Selain fragmen wayang wong, sajian tarian pembuka ‘’Srimpi Sangupati’’ yang dicipta semasa Sinuhun PB IV dan tari ‘’Golek Mugi Rahayu’’ (karya KRT Maridi Tondonagoro) juga sarat pesan simbolik. Tari Srimpi Sangupati adalah tarian heroik sebagai simbol perlawanan, karena Sinuhun PB IV benci kepada penjajah Belanda, sedang tari ‘’Golek Mugi Rahayu’’ adalah simbol upaya mencari jalan hidup yang selamat.

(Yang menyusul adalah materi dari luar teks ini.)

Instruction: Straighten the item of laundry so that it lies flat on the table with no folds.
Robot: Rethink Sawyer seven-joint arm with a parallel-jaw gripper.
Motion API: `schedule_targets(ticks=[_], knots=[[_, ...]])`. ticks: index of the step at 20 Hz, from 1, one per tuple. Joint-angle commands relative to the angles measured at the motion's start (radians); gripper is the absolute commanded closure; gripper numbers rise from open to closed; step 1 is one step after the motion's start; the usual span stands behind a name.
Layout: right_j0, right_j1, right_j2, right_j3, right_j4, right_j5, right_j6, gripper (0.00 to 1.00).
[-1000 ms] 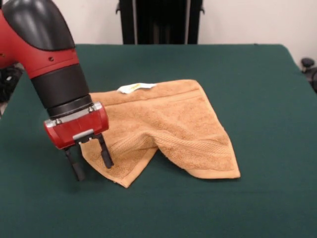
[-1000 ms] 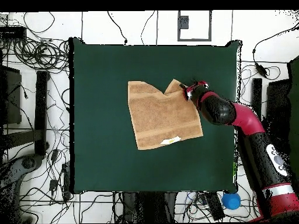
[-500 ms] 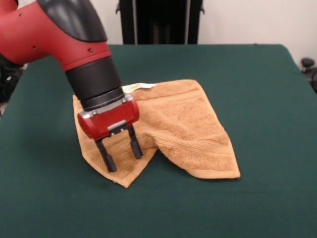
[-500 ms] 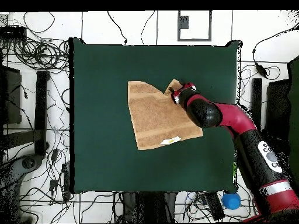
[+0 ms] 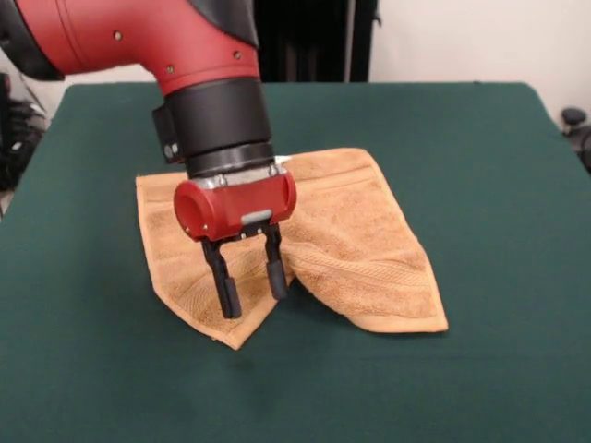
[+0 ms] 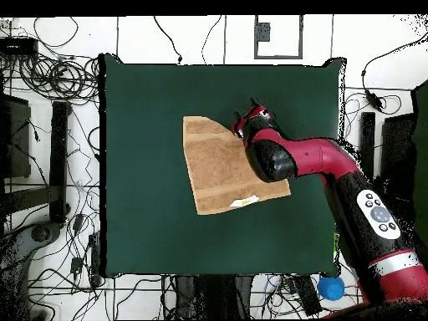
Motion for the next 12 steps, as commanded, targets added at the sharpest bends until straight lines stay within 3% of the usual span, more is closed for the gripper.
schedule_targets(ticks=[1, 3, 8, 12], knots=[[-0.003, 0.008, -0.069, 0.028, -0.051, -0.040, 0.085, 0.00], [-0.044, 0.059, -0.018, 0.010, -0.047, -0.009, 0.019, 0.00], [-0.062, 0.069, 0.002, 0.013, -0.040, 0.012, 0.000, 0.00], [-0.108, 0.134, 0.055, -0.009, -0.045, 0.039, -0.071, 0.00]])
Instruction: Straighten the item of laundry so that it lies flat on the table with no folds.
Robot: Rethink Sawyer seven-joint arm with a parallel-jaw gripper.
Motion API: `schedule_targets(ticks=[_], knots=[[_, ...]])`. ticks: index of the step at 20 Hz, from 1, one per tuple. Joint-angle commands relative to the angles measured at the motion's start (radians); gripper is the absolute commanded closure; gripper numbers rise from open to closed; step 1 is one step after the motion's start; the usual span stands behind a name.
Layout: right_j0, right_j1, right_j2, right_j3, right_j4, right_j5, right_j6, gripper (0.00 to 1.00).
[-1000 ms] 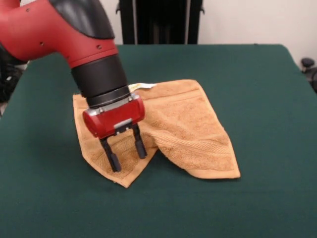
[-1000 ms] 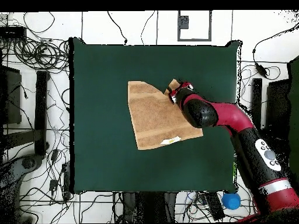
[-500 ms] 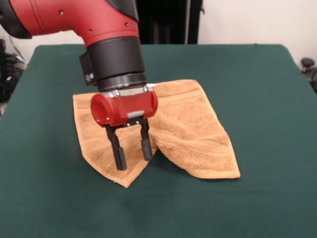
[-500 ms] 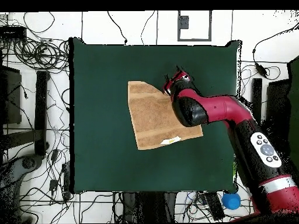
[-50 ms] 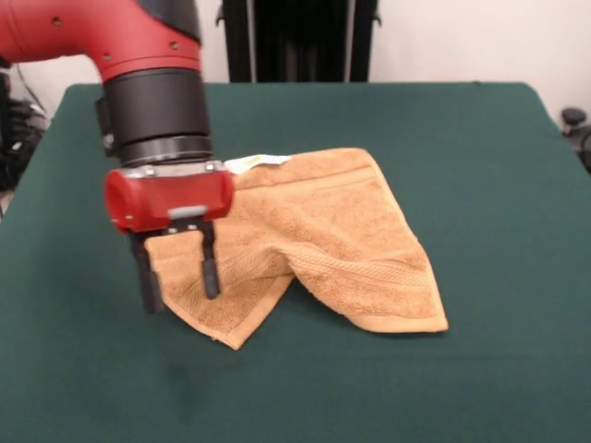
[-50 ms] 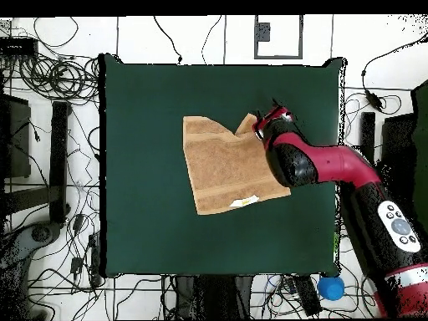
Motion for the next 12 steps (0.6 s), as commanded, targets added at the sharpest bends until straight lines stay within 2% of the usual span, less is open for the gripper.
schedule_targets(ticks=[1, 5, 7, 12], knots=[[-0.019, 0.141, 0.065, -0.015, -0.038, 0.075, -0.088, 0.00], [-0.050, 0.234, 0.109, -0.061, -0.038, 0.118, -0.170, 0.00], [-0.051, 0.254, 0.114, -0.073, -0.031, 0.140, -0.182, 0.00], [-0.014, 0.213, 0.068, -0.059, -0.035, 0.124, -0.094, 0.00]])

IKUT MENDORONG :  KRT Hendri Rosyad Wrekso Puspito yang akrab dengan GKR Ayu Koes Indriyah dan kalangan putra-putri Sinuhun PB XII dan PB XIII, selalu memberi dorongan moral secara langsung kepada keluarga besar Keraton Mataram Surakarta, khususnya dalam upaya pelestarian seni budaya, seperti saat gelar fragmen wayang wong ‘’Pusaka Praja Murca’’ di ndalem Djojokoesoeman, Minggu (14/11). (foto : iMNews.id/Won Poerwono)

Maka, tarian itu memperlihatkan para penari dalam busana siap perang, tetapi melakukan siasat ‘’meracuni’’ tentara kumpeni dengan alkohol, yang menonjol pada karya asli Sinuhun PB IV dalam tari ‘’Srimpi Sang Apati’’. Oleh Sinuhun PB IX, nama tari itu diganti lebih tegas dan berani dengan nama tari ‘’Srimpi Sangupati’’, dengan format penari menyandang pistol yang terselip di antara busana perang yang dikenakan , punya semboyan ‘’siap mati’’ atau untuk bekal mati (‘’sangu pati’’-Red).

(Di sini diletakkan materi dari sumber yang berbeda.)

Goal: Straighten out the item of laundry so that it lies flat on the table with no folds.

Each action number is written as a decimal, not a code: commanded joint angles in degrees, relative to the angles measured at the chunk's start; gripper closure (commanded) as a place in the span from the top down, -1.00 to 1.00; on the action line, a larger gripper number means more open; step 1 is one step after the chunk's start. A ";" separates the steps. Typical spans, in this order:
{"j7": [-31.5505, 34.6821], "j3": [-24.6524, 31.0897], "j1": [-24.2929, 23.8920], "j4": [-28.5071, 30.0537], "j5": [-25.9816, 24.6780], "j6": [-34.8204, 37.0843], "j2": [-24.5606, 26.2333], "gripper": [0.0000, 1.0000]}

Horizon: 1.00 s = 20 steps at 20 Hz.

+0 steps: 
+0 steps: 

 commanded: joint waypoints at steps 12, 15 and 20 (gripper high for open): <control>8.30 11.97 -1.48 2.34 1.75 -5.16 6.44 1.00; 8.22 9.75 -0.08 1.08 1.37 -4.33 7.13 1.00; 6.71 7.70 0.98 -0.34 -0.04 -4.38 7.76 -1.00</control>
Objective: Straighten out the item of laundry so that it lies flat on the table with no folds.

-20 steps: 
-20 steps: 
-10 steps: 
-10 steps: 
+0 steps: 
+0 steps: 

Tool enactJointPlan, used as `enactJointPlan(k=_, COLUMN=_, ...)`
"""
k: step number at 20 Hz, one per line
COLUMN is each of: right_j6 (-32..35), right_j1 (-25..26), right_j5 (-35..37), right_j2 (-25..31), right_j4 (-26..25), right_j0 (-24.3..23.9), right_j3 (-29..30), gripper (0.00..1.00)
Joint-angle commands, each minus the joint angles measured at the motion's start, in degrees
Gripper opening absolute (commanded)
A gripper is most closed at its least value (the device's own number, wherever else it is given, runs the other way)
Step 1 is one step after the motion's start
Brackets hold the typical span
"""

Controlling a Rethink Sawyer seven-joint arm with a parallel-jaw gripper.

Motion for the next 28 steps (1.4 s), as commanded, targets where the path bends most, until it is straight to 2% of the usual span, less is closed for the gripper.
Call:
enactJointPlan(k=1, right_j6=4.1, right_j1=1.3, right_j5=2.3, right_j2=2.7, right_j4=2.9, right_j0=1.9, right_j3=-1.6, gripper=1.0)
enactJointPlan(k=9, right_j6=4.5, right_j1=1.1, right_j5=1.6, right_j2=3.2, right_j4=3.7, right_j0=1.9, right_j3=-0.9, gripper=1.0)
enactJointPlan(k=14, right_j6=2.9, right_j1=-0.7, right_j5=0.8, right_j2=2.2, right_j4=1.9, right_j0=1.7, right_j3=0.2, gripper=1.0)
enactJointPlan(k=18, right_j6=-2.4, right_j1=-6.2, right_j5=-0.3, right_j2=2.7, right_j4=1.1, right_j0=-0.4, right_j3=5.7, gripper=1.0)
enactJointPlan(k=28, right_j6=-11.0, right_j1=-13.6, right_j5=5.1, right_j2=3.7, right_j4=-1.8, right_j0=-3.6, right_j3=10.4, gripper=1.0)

Kata ‘’alkohol’’ dan ‘’siap mati’’ merupakan sebagian tafsir yang tersirat dalam tarian ‘’Srimpi Sangupati’’, untuk melukiskan suasana otoritas penguasa ‘’praja’’ yang sedang mabuk kekuasaan di satu sisi. Di sisi lain, padahal kawula alit (masyarakat adat-Red), sampai mati-matian berjuang demi kewibawaan, harkat dan martabat ‘’praja’’, budaya dan peradaban.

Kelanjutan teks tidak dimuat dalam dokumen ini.